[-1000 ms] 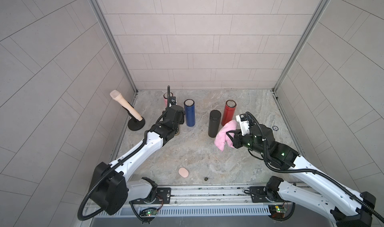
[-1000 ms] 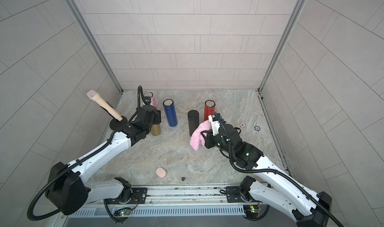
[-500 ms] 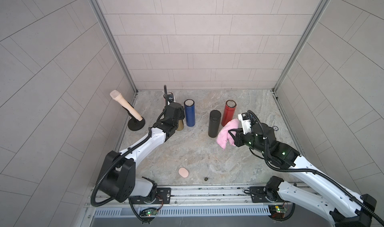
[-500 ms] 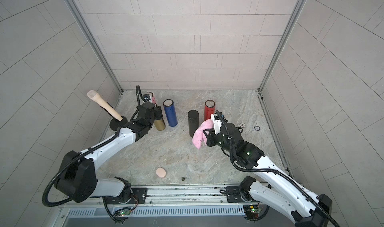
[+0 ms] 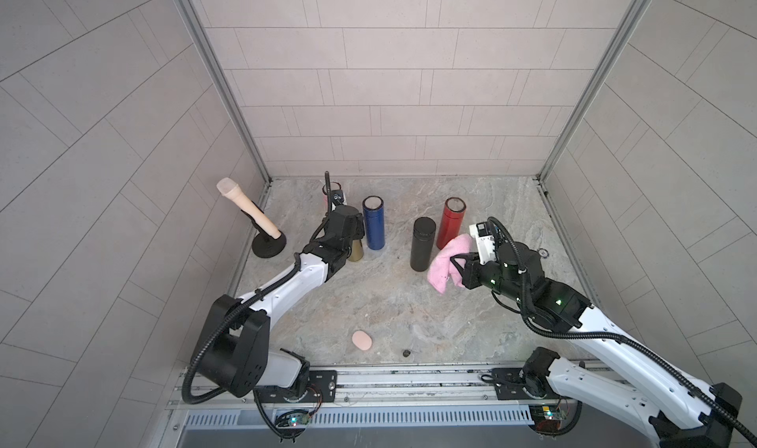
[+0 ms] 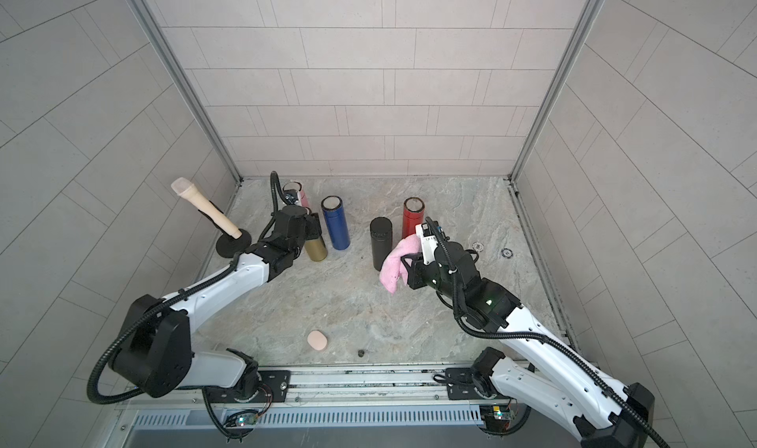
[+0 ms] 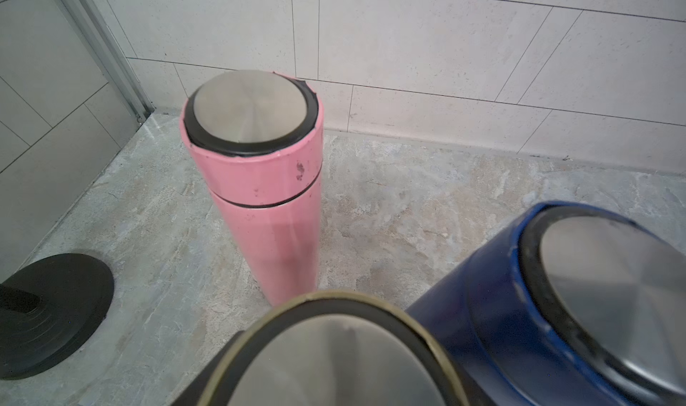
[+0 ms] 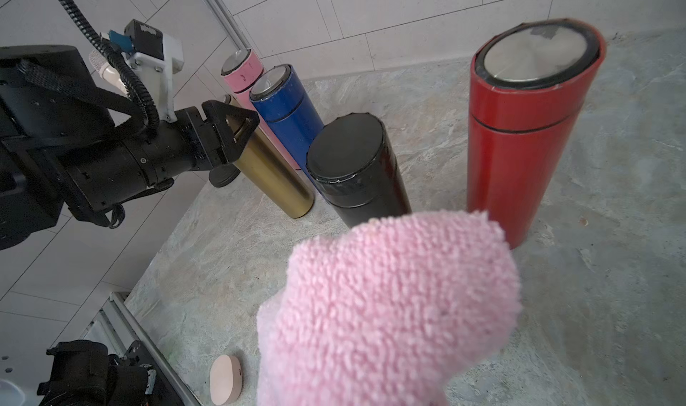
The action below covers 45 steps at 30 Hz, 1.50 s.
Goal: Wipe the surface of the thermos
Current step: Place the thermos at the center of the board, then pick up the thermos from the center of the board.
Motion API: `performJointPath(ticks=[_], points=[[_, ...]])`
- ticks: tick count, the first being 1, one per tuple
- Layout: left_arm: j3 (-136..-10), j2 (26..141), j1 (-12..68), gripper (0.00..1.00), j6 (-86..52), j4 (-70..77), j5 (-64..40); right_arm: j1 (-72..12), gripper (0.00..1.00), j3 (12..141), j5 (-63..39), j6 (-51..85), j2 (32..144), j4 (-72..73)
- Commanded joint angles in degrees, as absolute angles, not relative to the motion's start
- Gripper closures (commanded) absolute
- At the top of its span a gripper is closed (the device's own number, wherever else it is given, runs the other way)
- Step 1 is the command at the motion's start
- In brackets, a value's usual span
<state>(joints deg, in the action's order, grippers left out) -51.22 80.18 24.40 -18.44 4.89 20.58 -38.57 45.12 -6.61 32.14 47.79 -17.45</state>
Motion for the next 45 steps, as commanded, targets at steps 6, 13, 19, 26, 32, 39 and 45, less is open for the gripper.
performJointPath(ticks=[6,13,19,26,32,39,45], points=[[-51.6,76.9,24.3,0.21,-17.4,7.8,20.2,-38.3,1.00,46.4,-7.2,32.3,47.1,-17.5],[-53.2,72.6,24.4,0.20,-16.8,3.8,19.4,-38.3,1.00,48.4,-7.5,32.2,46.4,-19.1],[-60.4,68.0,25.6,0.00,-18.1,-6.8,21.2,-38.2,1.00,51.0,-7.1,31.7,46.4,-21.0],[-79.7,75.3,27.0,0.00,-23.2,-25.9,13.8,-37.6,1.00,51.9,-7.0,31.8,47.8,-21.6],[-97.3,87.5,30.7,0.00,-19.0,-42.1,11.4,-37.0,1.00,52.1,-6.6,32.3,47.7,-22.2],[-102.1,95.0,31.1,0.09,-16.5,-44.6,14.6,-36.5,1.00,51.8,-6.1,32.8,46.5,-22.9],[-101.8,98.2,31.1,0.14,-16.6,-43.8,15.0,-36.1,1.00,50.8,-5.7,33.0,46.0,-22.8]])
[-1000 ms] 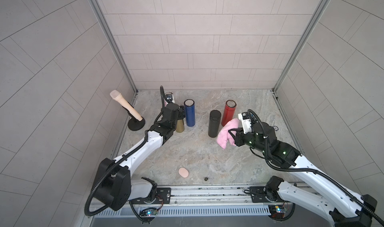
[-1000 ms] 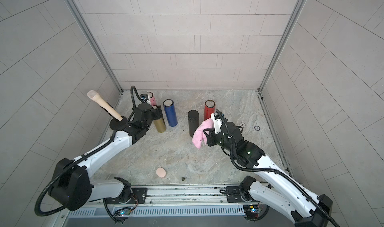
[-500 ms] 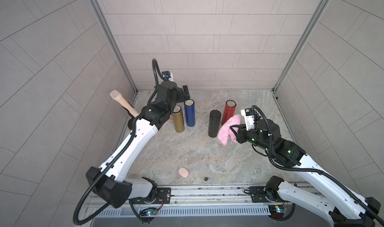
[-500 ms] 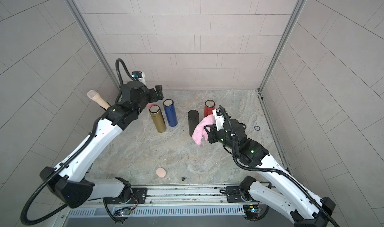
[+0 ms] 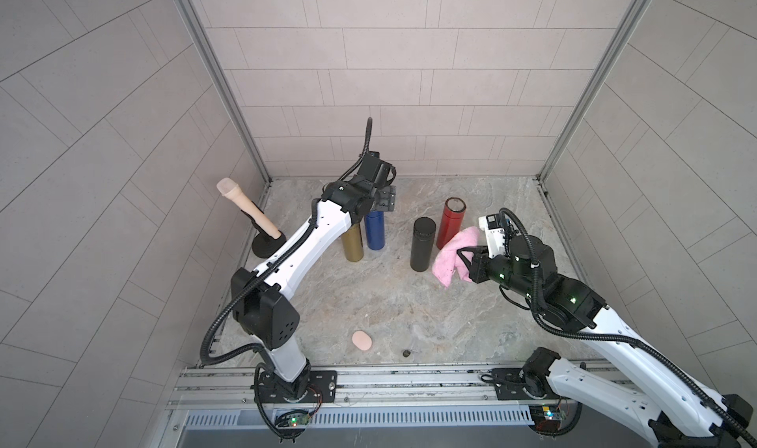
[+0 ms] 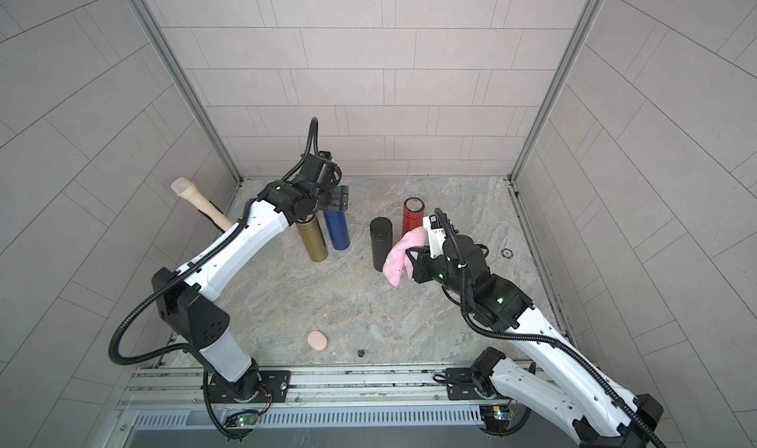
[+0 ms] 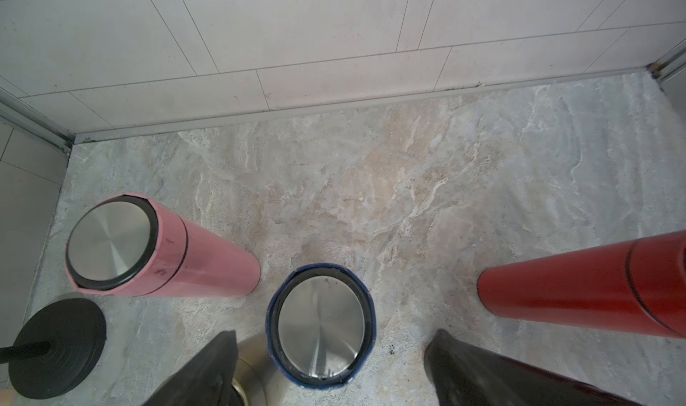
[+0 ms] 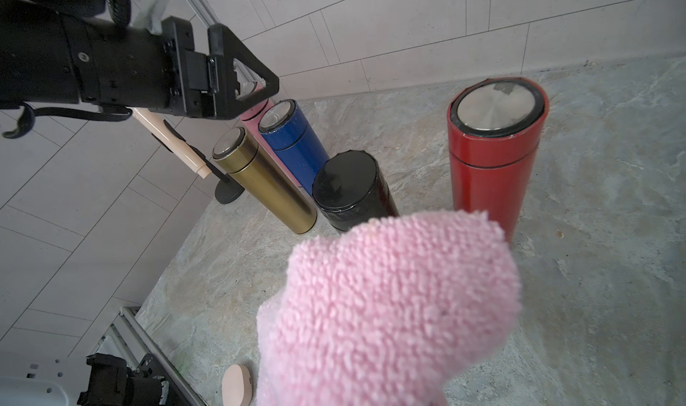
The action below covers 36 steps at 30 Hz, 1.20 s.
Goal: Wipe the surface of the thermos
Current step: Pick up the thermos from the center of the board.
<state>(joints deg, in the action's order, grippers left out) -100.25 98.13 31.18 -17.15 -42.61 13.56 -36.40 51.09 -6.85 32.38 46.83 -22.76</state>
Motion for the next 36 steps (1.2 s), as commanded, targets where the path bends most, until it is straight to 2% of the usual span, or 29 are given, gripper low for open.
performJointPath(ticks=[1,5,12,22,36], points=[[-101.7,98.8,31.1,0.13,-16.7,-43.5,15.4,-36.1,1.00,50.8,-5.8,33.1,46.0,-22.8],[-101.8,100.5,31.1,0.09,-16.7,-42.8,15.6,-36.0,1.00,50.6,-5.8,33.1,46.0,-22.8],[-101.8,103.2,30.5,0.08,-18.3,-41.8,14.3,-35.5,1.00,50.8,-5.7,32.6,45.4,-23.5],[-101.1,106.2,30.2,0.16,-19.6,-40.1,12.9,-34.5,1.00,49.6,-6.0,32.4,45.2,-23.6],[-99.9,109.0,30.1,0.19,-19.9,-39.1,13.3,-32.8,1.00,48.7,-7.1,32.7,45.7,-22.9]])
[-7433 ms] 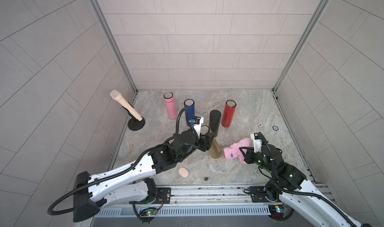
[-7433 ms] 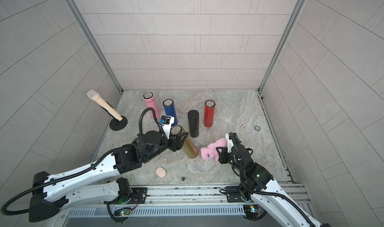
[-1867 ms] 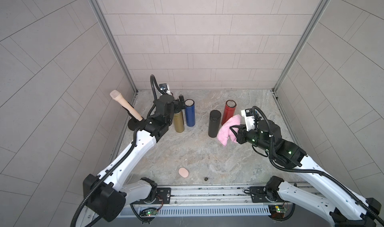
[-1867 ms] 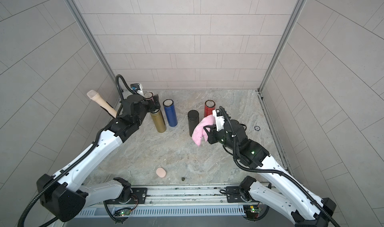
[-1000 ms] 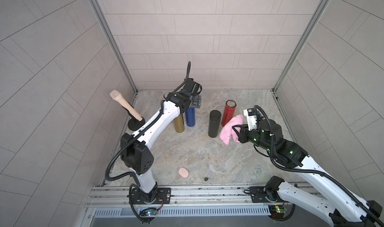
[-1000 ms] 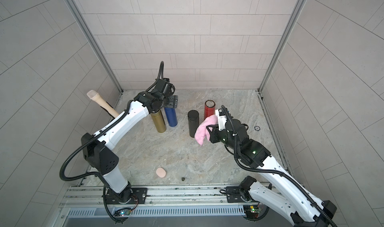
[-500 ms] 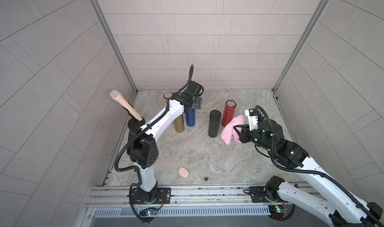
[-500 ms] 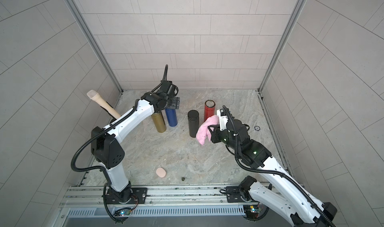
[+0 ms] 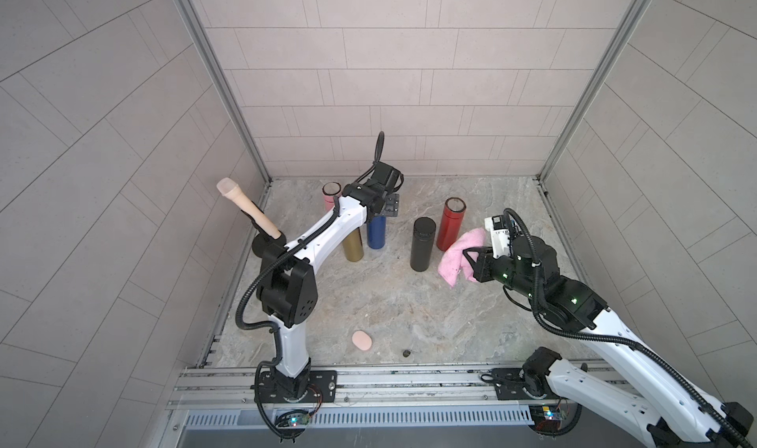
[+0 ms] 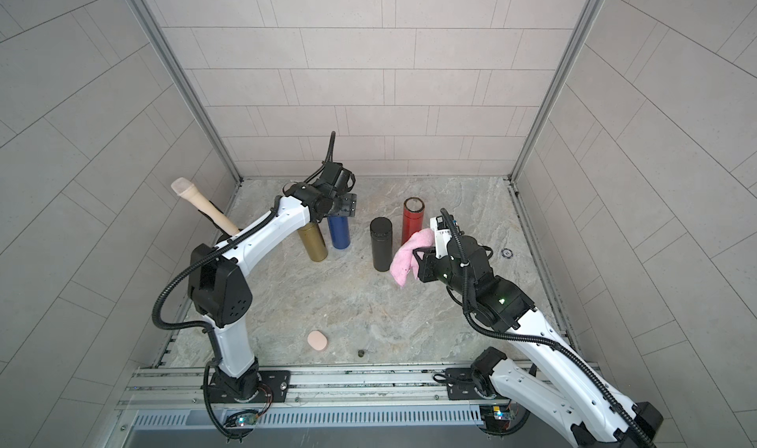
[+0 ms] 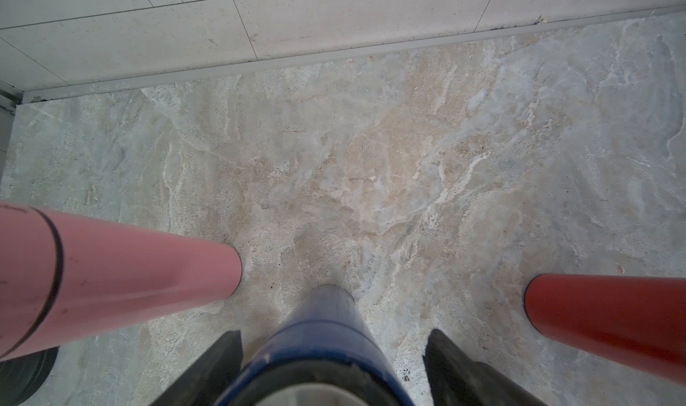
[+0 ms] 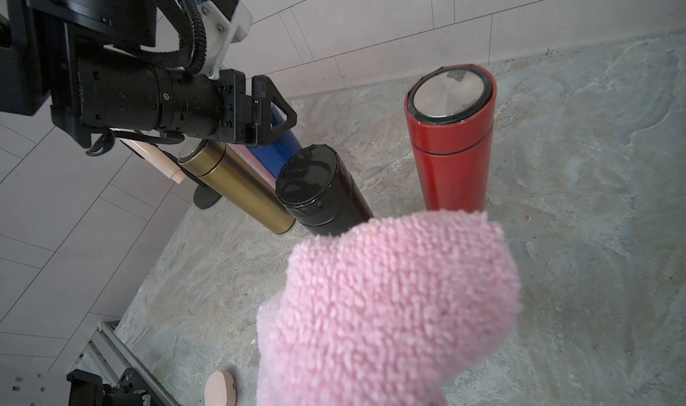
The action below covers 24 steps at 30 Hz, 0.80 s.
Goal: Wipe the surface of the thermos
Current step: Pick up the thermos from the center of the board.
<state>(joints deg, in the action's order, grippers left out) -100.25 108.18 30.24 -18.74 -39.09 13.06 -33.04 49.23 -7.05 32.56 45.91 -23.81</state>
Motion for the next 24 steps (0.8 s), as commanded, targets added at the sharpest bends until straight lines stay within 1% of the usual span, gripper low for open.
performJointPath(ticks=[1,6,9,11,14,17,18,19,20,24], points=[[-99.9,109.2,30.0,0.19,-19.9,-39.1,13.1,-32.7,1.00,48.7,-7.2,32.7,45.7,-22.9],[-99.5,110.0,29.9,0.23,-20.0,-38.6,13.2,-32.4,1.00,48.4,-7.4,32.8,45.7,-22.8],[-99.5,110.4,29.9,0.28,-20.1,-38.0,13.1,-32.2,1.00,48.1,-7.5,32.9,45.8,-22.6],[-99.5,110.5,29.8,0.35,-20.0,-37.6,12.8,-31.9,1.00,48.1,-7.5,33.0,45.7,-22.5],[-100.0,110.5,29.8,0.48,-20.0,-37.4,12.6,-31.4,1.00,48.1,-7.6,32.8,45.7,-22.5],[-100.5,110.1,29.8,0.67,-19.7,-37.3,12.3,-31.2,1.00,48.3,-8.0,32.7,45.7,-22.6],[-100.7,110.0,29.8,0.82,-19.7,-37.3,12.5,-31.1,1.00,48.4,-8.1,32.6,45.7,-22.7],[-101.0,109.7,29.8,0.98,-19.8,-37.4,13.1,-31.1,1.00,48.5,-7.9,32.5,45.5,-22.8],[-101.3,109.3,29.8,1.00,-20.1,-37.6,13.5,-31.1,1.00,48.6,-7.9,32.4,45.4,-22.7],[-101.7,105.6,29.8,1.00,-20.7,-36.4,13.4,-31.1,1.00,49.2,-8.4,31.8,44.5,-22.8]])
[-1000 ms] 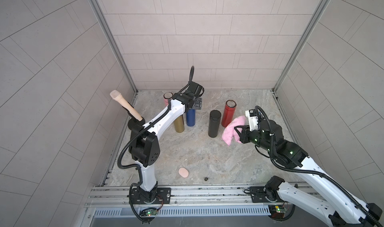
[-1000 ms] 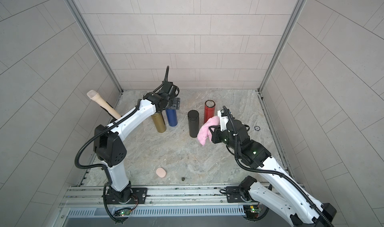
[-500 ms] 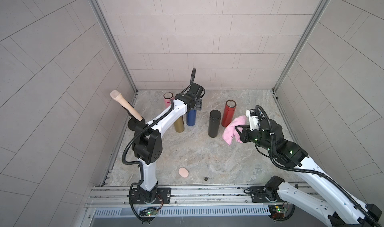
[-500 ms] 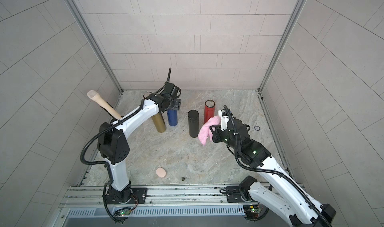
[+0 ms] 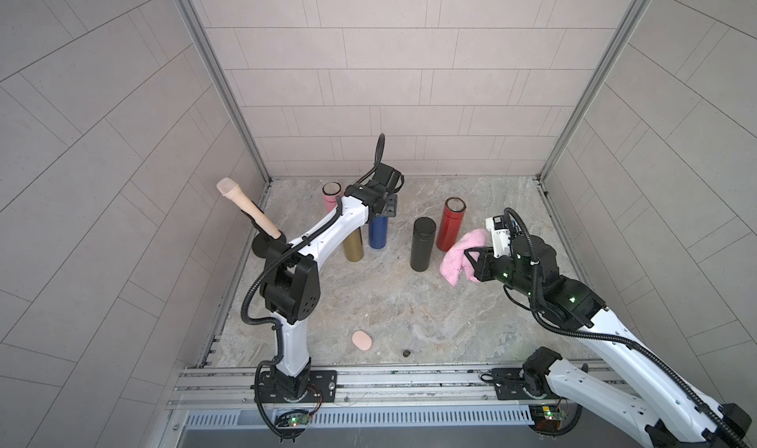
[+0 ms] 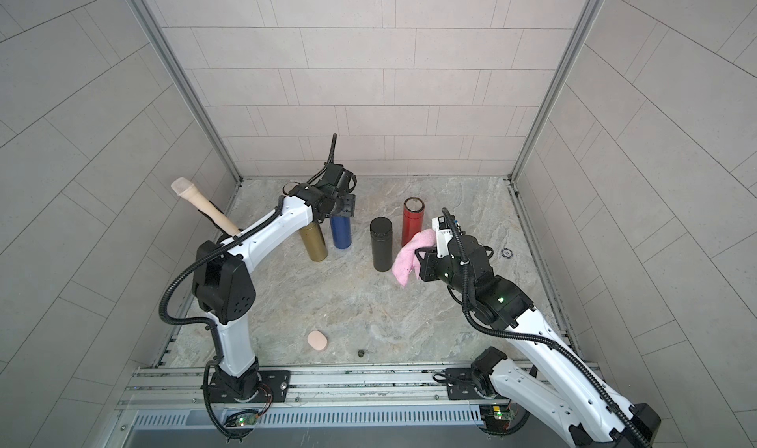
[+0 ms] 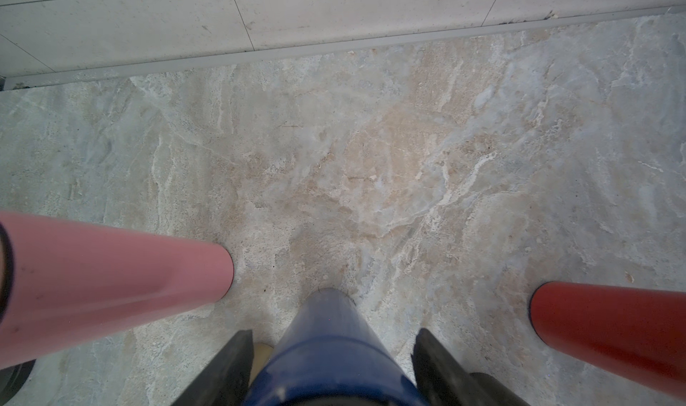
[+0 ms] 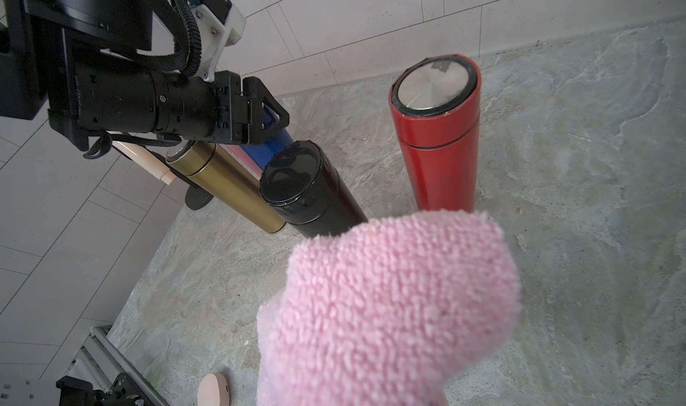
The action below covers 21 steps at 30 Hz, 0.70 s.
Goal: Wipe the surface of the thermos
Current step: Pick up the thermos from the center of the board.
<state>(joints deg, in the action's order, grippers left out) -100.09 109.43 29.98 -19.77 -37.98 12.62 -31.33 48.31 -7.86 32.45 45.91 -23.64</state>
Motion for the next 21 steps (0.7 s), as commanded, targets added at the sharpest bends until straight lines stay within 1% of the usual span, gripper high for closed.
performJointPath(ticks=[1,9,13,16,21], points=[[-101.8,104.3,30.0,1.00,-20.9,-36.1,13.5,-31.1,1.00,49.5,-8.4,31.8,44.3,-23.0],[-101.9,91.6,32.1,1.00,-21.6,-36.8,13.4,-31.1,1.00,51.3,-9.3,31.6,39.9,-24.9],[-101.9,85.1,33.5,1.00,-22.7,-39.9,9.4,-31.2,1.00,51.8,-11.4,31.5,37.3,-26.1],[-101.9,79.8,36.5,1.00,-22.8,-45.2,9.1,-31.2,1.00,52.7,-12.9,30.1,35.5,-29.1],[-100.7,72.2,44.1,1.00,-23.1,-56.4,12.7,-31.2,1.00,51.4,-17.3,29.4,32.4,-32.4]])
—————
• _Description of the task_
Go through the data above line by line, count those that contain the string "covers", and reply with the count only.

• _Written response_
4